*Problem statement:* Starting at the line that contains "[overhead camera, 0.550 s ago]", output each line exactly as written through the end of the listing below, but leave out the pictures.

▬▬▬▬▬▬

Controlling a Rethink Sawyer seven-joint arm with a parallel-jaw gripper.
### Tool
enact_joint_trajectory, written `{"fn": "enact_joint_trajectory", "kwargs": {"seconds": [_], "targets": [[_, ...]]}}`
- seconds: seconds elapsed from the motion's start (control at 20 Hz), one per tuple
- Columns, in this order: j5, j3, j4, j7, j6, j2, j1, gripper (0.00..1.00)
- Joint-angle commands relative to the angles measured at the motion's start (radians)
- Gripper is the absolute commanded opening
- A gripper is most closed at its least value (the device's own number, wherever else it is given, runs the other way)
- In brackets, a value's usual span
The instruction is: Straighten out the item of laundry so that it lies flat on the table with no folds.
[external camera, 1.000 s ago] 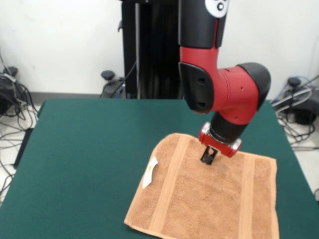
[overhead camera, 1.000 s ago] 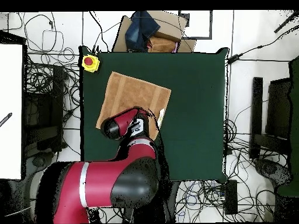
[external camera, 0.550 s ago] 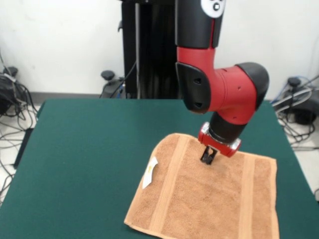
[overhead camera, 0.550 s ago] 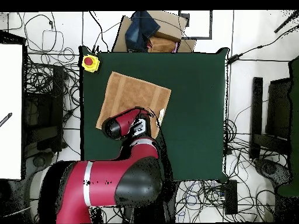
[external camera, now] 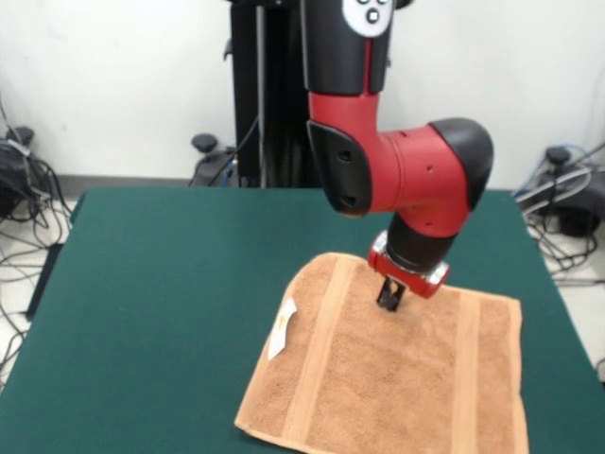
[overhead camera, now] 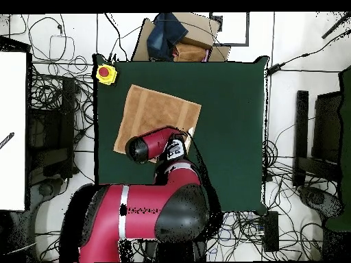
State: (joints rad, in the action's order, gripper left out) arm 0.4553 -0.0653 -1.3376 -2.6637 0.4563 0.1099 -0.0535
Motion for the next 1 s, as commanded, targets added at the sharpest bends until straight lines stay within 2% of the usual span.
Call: {"fn": "enact_joint_trajectory", "kwargs": {"seconds": [0.05,0.3,1.0], "targets": [[0.062,-0.021,-0.107,0.126,0.033,-0.067,-0.056,0.0],[0.069,-0.022,-0.145,0.159,0.082,-0.051,-0.073,0.0],[0.076,-0.047,-0.198,0.192,0.104,-0.041,-0.111,0.0]]}}
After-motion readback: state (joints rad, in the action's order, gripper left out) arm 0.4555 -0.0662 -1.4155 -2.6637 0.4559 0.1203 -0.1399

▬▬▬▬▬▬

*Written response:*
[overhead camera, 0.550 s ago] 
[external camera, now] 
[overhead camera, now] 
State: (joints rad, in the action's order, gripper left out) arm 0.4553 -0.0653 -1.3376 -2.6637 0.4563 0.1099 -0.0535
Motion for the next 1 s, as commanded, targets added at the sharpest bends until straight lines stay within 2% of the usual span.
Call: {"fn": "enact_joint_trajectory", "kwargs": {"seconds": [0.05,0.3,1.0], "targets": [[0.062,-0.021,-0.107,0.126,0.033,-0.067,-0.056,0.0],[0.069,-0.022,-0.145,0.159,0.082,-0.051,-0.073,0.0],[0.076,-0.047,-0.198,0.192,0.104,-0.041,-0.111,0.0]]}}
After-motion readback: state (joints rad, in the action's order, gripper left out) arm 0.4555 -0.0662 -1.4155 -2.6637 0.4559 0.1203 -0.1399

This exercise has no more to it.